Le reste, vous le lirez... quand ce sera le temps, ce qui reste d'être assez long compte tenu de ma lenteur exagérée à imprimer mon manuscrit et à "faire le grand saut" (j'espère qu'il ne s'agira pas d'un suicide...) Je profite de l'occasion pour vous demander de me donner un petit coup de pied au cul et d'agir une bonne fois pour toute. Sur ce...
Prologue
S’il devait y avoir des fantômes dans la
grande maison d’Abigail, ils y seraient certainement nombreux. Il y aurait d’abord
la fameuse aïeule de la propriétaire, Liliane, hideuse marâtre tuée par un mari
furieux. Les excuses minables de l’époux avaient survécu aux décennies, et on
se souvenait encore du moment où il avait clamé, tel un innocent devant l’échafaud,
qu’il « voulait juste violenter un peu cette pauvre folle ». Venait
ensuite Octave, grand idiot dégingandé, qui avait avalé un poison à rats par
inadvertance dans un recoin sombre des cuisines. Sans doute la petite Béatrice
n’était-elle guère mieux en terme d’intelligence, elle qui avait provoqué le
molosse des voisins jusqu’à se faire déchiqueter la gorge. Le sage et le doux
Isidore serait sans conteste le spectre le plus calme, souvenir translucide
d’un homme tuberculeux étendu sur son lit, toussant ses derniers souffles de
vie. Il ne fallait pas oublier les jumeaux mort-nés, horriblement malformés, et
leur mère, Clarisse, malheureuse femme dont l’époux avait convolé trois mois
plus tôt avec une voluptueuse étrangère. Grace rejoignait la triste Clarisse
esseulée, Grace qui était elle aussi morte en couches en mettant au monde un
adorable bambin du nom de Blanche. Le fantôme le plus jeune serait justement
cette Blanche, disparue à quatorze ans au pied de l’escalier de la tour
centrale.
Les esprits de quatre générations
vagabonderaient dans la même maison, chacun préférant ses couloirs et ses
pièces, chacun rêvassant aux lointains jours de vie. La terrifiante Liliane
protégerait sans doute jalousement son territoire, grognant et griffant ceux
qui tenteraient de s’y infiltrer. Octave s’agenouillerait devant le pot de
mort-aux-rats en se demandant pourquoi il était mort et pourquoi il ne pouvait
plus ni sentir ni goûter les plats si savoureux de sa grosse tante. Béatrice
errerait dehors, distraitement assise sur la clôture séparant la lande des
cours voisines, grimaçant aux chiens dans l’espoir de se venger de leur cruauté.
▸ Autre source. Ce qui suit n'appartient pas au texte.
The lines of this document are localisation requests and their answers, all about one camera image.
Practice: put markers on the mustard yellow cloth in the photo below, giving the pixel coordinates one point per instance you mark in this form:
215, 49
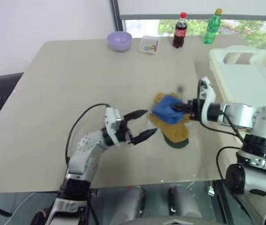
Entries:
175, 133

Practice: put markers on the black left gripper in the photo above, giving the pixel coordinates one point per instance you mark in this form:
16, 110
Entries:
123, 133

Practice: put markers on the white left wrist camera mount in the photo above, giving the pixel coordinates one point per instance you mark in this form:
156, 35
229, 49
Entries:
111, 117

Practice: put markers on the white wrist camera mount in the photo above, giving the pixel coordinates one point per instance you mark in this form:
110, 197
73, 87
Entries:
111, 117
209, 93

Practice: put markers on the dark green cloth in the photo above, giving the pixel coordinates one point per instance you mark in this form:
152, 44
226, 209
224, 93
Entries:
178, 145

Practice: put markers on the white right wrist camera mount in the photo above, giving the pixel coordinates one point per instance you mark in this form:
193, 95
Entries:
209, 93

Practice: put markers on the green bottle with yellow cap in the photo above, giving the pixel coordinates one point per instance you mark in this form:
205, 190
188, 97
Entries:
211, 30

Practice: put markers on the cola bottle with red cap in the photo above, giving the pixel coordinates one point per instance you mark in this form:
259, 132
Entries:
179, 32

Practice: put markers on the white plastic basket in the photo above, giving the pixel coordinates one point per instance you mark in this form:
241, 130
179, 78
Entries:
240, 79

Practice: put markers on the purple plastic bowl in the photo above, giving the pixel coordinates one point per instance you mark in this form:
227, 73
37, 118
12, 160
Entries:
119, 41

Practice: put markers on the blue cloth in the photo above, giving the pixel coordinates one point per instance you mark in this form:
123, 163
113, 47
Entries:
164, 109

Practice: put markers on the white roller blind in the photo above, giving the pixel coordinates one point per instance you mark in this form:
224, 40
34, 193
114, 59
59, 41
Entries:
193, 7

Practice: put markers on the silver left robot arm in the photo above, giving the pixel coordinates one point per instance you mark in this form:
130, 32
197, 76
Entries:
85, 154

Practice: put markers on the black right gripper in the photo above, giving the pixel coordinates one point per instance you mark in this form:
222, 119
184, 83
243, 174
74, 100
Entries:
195, 107

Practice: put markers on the clear box with coloured pieces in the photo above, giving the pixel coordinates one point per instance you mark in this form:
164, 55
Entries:
149, 45

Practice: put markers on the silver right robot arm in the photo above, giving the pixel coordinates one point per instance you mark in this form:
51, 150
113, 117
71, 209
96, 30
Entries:
238, 116
On entendrait les toussotements spectraux d’Isidore au bout des corridors,
silhouette cherchant une âme à consoler, une peine à écouter. Clarisse
pleurerait dans la chambre où elle était décédée, regardant avec désarroi et
affliction les minuscules corps atrophiés de ses enfants qui vagissaient. Les
gens se demanderaient où disparaissaient les draps blancs des penderies, et ce
serait Grace qui les emprunterait pour en tapisser le berceau de son bébé. Les
marches dans la tour craqueraient mélancoliquement au pas nostalgique de la
jeune Blanche, dont les fredonnements s’évaporeraient par les fenêtres
entrouvertes.
Mais les fantômes, n’est-ce pas, ne sont
que le fruit des esprits troublés, ainsi n’existent-ils pas. Dans ce cas,
pourquoi des pas s’impriment-ils dans la poussière là où personne n’a mis les
pieds depuis des années ? Pourquoi, à l’approche des anciens appartements de
l’acariâtre Liliane, entend-on des sortes de grincements de dents ? Pourquoi
les draps blancs dans les penderies se froissent-ils durant la nuit ? Pourquoi
les petits gâteaux se retrouvent-ils dans ce racoin enténébré de la cuisine, là
où flotte une odeur de poison ? Pourquoi des sanglots résonnent-ils entre les
murs alors que personne n’a mal ? Pourquoi y a-t-il toujours un malade quelque
part qui crache ses poumons ? Pourquoi les chiens rôdent-ils près de la lande,
les babines retroussées, attendant une victime à mordre ?
Pourquoi entrevoit-on l’éclat d’une robe
vaporeuse dans l’escalier de la tour centrale, si les fantômes n’existent pas ?
1 commentaire:
Je suis un million d'années en retard...
Mais j'aime beaucoup ce court prologue. J'aime où tu t'en vas avec ça.